Current Work

The Chèche Konnen Center is currently engaged in three main activities: classroom research, professional development, and promoting conversations on issues of diversity and equity in science education.

Classroom Research. In partnership with local teacher researchers, Center staff are investigating diversity as an intellectual resource in science learning and teaching. We are studying and documenting the sense-making resources that children from linguistically, ethnically, and socio-economically diverse backgrounds bring to science, how these intersect with those of scientific disciplines, and ways to use these as the basis for teaching and learning in science.

To date, we have documented children using the following sense-making resources to powerful effect in the science classroom: forms of argumentation, speculative thinking, imagination, semantic and syntactic resources of first and second languages, figurative uses of language, interrogation of official knowledge, and analytic uses of everyday experience.
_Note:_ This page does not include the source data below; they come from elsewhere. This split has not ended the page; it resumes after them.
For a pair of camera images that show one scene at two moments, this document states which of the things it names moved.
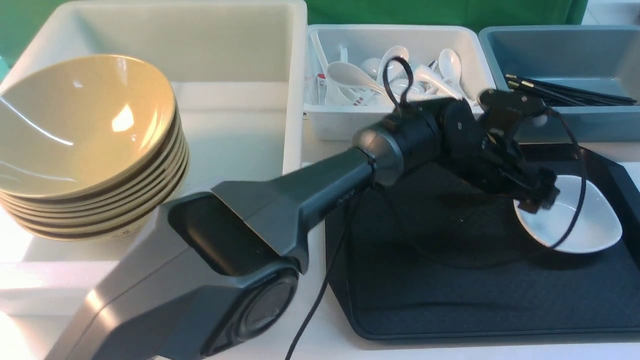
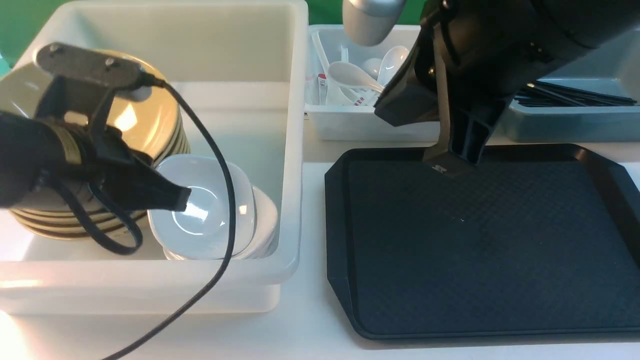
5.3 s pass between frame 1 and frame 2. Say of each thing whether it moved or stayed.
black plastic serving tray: stayed
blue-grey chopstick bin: stayed
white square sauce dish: moved
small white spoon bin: stayed
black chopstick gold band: stayed
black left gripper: moved
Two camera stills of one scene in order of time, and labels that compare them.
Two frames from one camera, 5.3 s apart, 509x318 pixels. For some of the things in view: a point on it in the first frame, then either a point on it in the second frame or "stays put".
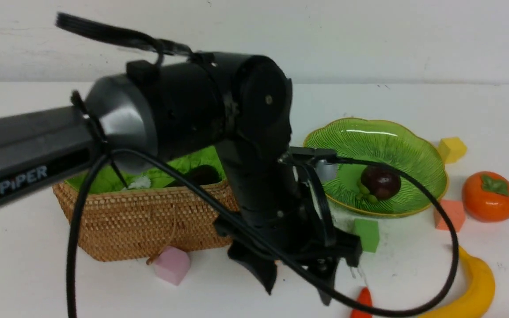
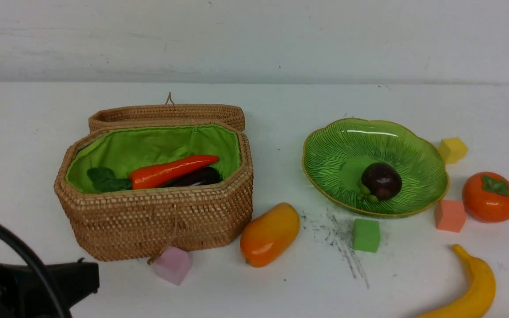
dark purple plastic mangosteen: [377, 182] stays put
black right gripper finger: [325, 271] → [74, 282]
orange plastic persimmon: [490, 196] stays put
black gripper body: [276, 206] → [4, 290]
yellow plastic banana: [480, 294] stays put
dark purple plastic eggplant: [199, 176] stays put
Children use these resources, which go unrecognized in many classrooms, to make sense of the world across a spectrum of literacies useful in school, work, and life.

Too often, however, these resources are not recognized as relevant to academic learning. Much of our research is concerned with making them visible in relation to scientific literacies. The Center’s research practices are built on close collaborations with teachers and administrators of the Boston, MA and Cambridge, MA Public Schools. We are currently working with five teacher researchers: Folashade Cromwell, Mary DiSchino, Renote Jean-François, Suzanne Pothier, and Mary Rizzuto. 
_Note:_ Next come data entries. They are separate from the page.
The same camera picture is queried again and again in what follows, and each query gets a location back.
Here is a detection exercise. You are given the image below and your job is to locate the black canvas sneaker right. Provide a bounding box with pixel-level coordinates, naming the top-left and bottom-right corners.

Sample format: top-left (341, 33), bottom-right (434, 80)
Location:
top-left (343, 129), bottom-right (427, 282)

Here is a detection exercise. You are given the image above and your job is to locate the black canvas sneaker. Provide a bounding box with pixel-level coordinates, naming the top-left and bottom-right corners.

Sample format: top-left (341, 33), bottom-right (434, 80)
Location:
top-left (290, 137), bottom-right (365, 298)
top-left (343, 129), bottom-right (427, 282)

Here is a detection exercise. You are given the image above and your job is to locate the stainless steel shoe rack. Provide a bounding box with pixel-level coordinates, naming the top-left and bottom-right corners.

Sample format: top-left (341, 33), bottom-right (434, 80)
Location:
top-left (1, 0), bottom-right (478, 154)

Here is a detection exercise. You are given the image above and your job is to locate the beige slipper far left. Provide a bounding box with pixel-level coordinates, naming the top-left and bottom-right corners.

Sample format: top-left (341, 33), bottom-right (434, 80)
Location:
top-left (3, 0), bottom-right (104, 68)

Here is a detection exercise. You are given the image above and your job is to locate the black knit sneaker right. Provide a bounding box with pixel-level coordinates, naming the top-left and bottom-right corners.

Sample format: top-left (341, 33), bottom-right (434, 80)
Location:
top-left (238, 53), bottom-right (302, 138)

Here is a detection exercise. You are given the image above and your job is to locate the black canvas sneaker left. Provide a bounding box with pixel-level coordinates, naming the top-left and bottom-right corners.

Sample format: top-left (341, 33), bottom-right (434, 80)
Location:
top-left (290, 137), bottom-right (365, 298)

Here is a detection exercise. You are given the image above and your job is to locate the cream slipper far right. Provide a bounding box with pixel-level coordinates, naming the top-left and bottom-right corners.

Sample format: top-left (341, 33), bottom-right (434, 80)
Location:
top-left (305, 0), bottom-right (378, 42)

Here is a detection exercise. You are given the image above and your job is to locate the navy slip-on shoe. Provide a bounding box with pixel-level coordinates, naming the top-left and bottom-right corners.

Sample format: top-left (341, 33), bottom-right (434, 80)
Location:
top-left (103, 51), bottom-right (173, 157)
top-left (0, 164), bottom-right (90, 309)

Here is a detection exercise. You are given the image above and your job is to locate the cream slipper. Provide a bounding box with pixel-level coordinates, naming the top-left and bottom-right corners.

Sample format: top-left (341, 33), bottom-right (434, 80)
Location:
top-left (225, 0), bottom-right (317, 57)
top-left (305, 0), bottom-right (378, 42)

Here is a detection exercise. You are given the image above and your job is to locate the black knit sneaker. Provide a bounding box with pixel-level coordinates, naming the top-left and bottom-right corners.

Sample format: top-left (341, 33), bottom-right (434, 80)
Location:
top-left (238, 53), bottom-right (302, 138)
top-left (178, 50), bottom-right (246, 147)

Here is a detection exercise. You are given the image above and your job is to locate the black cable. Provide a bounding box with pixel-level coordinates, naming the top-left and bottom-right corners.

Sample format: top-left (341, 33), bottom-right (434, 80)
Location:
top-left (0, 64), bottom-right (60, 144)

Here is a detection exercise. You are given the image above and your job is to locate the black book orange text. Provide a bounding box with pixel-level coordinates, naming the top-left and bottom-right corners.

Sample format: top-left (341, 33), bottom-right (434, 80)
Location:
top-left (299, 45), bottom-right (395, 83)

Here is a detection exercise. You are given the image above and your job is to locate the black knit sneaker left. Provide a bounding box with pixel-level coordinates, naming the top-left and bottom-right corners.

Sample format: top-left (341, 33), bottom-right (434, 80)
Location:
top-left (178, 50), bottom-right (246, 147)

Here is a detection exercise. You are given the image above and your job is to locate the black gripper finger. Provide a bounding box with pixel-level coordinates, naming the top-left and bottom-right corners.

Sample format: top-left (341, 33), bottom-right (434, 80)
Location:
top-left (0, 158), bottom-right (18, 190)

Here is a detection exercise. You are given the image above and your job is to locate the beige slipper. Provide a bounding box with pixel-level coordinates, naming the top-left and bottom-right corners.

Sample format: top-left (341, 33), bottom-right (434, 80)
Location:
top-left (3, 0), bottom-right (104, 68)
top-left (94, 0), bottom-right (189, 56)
Professional Development. Over several years of research and development, the Center developed a practice of professional development called "teaching as inquiry," which integrates teacher inquiry into science, language and culture, and children's ideas and sense-making practices. These inquiries support teachers to recognize the deep connections between their children's ideas and sense-making resources and those of scientific disciplines. Working in partnership with Center staff, districts and schools across the country have adapted this approach to their local needs and interests.

National Conversation. The Center hosts conferences to promote and sustain a "national conversation" on issues of diversity and equity in science education. The goal is to broaden and deepen understanding of issues of language and culture as they relate to learning and teaching in the sciences, through grounded, interdisciplinary discussion of classroom-based research as the basis for claims and action. To date, we have hosted two conferences, one for teachers and one for educators, researchers, and policymakers.